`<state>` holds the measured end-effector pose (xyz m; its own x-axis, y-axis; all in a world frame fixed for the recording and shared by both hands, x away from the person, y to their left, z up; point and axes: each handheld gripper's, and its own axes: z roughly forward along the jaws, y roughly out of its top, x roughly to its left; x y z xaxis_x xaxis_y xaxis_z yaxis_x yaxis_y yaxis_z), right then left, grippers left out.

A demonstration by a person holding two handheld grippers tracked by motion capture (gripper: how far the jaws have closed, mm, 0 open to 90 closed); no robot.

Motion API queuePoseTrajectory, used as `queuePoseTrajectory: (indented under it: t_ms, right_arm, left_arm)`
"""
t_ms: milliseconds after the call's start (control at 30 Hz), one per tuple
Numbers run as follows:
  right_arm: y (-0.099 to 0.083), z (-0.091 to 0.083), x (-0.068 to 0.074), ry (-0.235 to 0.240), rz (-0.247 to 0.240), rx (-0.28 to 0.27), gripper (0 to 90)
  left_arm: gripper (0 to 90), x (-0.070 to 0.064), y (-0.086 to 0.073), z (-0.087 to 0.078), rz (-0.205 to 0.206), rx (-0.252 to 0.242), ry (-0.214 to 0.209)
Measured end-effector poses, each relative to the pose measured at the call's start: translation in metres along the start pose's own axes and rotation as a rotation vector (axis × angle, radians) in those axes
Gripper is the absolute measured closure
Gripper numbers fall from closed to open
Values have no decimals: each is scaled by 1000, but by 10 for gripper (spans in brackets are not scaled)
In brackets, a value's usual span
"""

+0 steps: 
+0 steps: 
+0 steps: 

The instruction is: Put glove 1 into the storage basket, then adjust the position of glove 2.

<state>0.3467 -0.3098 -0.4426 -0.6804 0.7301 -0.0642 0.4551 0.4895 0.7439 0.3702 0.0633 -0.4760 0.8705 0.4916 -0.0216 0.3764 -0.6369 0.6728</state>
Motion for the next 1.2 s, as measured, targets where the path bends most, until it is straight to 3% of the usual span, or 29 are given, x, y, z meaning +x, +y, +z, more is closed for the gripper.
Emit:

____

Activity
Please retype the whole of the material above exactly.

Completed task
`<state>` holds the measured end-effector pose (xyz m; its own x-axis, y-axis; all in a world frame fixed for the recording and shared by both hands, x away from the person, y to their left, z up; point and axes: each handheld gripper's, and its own axes: z roughly forward along the jaws, y roughly out of its top, x roughly to its left; x y z xaxis_x xaxis_y xaxis_z yaxis_x yaxis_y yaxis_z), right then left, grippers left out.

A demonstration by a person holding two handheld grippers tracked by motion capture (gripper: how far the jaws have closed, mm, 0 open to 90 closed); no robot.

Motion API queuePoseTrajectory, used as `queuePoseTrajectory: (indented under it: t_ms, right_arm, left_arm)`
"""
t_ms: milliseconds after the call's start (control at 30 Hz), one per tuple
Numbers run as follows:
  right_arm: y (-0.099 to 0.083), z (-0.091 to 0.083), x (-0.068 to 0.074), ry (-0.235 to 0.240), rz (-0.247 to 0.240), rx (-0.28 to 0.27), gripper (0 to 90)
  left_arm: gripper (0 to 90), x (-0.070 to 0.064), y (-0.086 to 0.073), z (-0.087 to 0.078), rz (-0.205 to 0.206), rx (-0.252 to 0.242), ry (-0.214 to 0.209)
Measured end-effector poses, each relative to the pose measured at the call's start: translation in metres along the start pose's own axes and rotation as a rotation vector (axis × angle, radians) in those axes
Gripper is the absolute measured closure
Gripper numbers fall from closed to open
Values have no decimals: each is scaled by 1000, but by 10 for gripper (spans in brackets are not scaled)
In brackets, a value's usual span
"""

+0 steps: 
+0 steps: 
+0 steps: 

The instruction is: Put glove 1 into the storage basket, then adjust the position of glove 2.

<state>0.3467 -0.3098 -0.4426 -0.6804 0.7301 -0.0642 0.4551 0.4895 0.7439 0.3702 0.0633 -0.4760 0.8705 0.4916 -0.0216 0.3764 -0.6369 0.6728</state>
Motion for the next 1.2 s, as measured, targets where the path bends most, until it is straight to 3% of the usual span, or 29 are given, x, y, z meaning +x, +y, +z, more is closed for the gripper.
Emit:

What this exercise asked for has been supplied.